I agree up to the last point. As you say later there are alternatives
and of course vendors of IDS solutions are not going to implement any of
the potentially more complicated solutions if they don't have to. But it
is entirely possible.
> What's unclear is: Are these organizations willing to take their
> current networking and application designs and begin to slowly rework
> it to support a TLS 1.3-only (real-ephemeral-keys-only) style
> architecture by the time it is required?
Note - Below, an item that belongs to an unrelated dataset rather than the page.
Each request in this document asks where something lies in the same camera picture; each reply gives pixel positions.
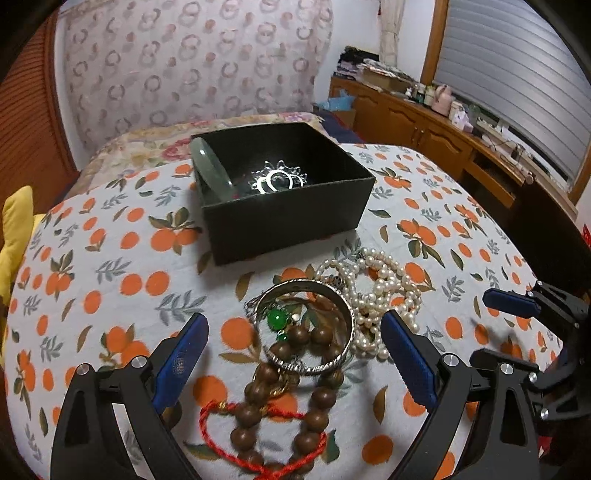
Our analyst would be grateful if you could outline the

For business reasons they essentially must they that they wont but
should TLS 1.3 be accepted as-is they will either do it or be replaced
by more competitive businesses.
> I can say from my enterprise perspective, enterprises have been
> working toward that goal since it was announced that RSA key exchange
> was going away several years ago. We're working with software vendors
> to get the logs that we need from endpoints, making sure that IDS/IPS
> vendors that currently break open streams of TLS cipher text using RSA
> keys are able to switch over to doing TLS termination (with good
> configurations), or use load balancers that can terminate TLS and loop
> it up into an IDS/IPS/WAF before sending the plaintext stream off into
> a new encrypted direction.
>
> It's not an overnight change, but it is a practical one, and one that
> could end up making these complicated applications that "need"
> static-key-style decryption work more effectively and efficiently.
Yes!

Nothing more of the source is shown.